[Work required] Could you transcribe exactly the lines below, from the line with "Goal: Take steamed" through the line with "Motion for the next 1", and nothing else, leaving out the pictures?

Stored data
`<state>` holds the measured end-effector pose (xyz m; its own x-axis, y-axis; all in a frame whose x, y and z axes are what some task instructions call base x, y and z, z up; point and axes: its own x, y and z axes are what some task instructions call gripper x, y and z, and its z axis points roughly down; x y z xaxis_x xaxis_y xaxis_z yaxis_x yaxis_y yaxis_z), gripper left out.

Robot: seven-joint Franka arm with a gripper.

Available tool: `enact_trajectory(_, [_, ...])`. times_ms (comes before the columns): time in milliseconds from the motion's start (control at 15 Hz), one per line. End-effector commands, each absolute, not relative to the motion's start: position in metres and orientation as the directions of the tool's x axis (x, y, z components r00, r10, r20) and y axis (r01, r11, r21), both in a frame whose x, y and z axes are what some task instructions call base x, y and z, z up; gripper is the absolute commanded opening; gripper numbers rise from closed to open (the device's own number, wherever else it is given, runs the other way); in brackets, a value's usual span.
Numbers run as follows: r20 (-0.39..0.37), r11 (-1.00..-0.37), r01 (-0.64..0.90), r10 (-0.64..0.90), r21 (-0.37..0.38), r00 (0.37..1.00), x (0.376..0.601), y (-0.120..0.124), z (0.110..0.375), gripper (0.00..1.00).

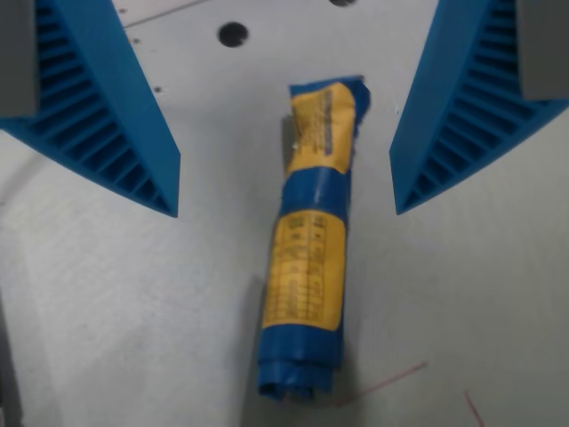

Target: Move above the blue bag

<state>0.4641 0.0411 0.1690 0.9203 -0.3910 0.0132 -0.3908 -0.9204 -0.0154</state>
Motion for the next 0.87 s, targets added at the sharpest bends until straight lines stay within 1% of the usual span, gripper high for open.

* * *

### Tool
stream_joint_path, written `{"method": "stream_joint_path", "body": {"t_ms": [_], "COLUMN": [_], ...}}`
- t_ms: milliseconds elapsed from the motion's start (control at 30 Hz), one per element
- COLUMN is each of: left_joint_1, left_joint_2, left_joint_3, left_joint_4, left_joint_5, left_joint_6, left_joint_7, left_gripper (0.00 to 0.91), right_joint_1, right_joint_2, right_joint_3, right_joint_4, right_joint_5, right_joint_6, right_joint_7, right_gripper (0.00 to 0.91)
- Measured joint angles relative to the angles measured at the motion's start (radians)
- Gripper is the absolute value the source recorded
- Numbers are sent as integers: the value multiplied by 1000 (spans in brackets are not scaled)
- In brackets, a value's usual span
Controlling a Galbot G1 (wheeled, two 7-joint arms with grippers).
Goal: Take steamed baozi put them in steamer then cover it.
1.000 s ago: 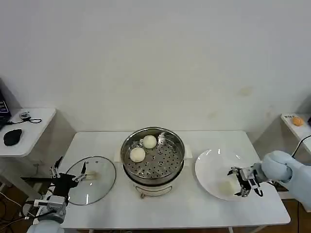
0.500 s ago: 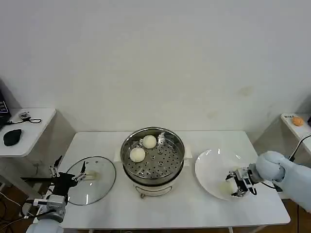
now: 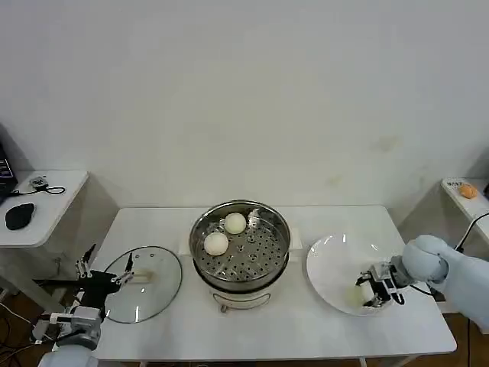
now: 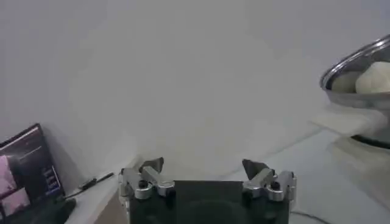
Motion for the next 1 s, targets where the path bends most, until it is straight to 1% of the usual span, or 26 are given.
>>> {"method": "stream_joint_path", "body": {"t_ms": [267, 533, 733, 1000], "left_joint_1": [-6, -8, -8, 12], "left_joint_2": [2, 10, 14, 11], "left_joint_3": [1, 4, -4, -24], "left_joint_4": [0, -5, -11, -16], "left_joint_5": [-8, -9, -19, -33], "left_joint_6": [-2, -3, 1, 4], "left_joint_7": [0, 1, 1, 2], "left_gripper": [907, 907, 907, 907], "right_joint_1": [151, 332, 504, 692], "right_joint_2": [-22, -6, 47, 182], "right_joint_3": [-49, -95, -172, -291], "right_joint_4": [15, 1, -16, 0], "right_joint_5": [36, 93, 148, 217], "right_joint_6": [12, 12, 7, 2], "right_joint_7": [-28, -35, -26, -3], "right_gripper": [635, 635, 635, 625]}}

[Task response]
Goal: Take steamed baozi put them in steamer then cover it.
1.000 s ago: 
0.500 s ago: 
now: 
now: 
Motion for the next 1 s, targets where the path bends most, until it is straight to 1% of the usual span, or 26 are given.

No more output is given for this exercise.